Reviewed by Patricia Schechter (Portland State University)
Published on H-Law (July, 2015)
Commissioned by Michael J. Pfeifer (John Jay College of Criminal Justice, City University of New York)
Ida B. Wells, Lynching, and Transatlantic Activism
Black Woman Reformer is a nicely written but in the end unsatisfying account of Ida B. Wells’s antilynching activism at the turn of the twentieth century. Historian Sarah L. Silkey promises to document the transatlantic “exchange of ideas” from that time, ideas since obscured by “isolationism and the mythology of American exceptionalism” (pp. 4-5). Silkey recovers a few political activities generated by Wells’s agitation and British amplifications of it in the media, notably in Georgia. Yet she misses an opportunity to root Wells in the most recent feminist and race critical literature on empire and transnationalism, especially concerning the drawing of the global color line.

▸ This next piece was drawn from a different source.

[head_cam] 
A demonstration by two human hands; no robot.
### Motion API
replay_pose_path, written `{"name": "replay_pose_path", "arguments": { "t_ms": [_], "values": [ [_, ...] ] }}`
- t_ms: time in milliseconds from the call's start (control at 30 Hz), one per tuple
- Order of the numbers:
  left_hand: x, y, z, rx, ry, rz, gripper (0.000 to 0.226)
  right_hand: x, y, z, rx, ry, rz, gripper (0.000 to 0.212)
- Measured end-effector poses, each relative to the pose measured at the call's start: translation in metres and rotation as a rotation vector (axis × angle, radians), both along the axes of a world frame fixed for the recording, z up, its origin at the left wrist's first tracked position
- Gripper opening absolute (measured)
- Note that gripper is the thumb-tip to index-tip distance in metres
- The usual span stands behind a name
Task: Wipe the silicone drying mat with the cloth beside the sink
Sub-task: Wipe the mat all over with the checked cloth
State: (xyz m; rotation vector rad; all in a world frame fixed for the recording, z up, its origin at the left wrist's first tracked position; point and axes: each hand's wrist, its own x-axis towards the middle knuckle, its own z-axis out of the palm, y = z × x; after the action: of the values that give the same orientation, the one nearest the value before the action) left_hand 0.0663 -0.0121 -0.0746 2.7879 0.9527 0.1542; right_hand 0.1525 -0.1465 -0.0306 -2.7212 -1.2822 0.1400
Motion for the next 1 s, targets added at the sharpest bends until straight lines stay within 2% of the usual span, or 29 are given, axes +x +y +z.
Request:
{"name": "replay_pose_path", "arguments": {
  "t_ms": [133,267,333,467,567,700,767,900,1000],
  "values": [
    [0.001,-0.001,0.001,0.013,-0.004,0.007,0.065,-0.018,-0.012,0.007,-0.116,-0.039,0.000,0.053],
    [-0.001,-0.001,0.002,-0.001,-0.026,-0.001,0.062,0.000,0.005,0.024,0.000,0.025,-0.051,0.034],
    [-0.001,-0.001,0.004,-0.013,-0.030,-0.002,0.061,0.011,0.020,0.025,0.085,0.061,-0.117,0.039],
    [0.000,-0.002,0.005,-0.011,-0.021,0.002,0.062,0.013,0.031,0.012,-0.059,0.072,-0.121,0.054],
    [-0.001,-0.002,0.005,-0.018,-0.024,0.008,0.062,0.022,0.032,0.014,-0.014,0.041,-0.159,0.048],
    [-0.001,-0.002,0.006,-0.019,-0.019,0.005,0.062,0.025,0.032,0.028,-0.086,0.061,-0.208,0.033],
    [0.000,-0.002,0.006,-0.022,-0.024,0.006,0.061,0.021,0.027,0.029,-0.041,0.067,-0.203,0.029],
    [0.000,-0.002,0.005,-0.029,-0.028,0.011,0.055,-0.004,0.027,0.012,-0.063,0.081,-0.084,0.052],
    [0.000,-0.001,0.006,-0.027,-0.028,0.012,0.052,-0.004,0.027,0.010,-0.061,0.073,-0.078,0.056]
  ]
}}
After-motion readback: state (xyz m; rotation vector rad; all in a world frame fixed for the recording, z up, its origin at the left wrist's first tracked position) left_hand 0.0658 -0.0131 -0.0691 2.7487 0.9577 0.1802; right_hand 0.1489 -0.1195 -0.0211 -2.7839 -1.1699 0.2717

Though Silkey does not claim the argument, what she describes is the shaping and endorsing influence of British opinion on the construction of American exceptionalism through complicity in the nascent nationalist racism of the fin de siècle. That is, opposition to extralegal murder (lynching)—much like opposition to slavery—could comport quite nicely with white supremacy, and there the British position stood in the 1890s (elsewhere on the globe, Gandhi was learning a version of this lesson around this same time).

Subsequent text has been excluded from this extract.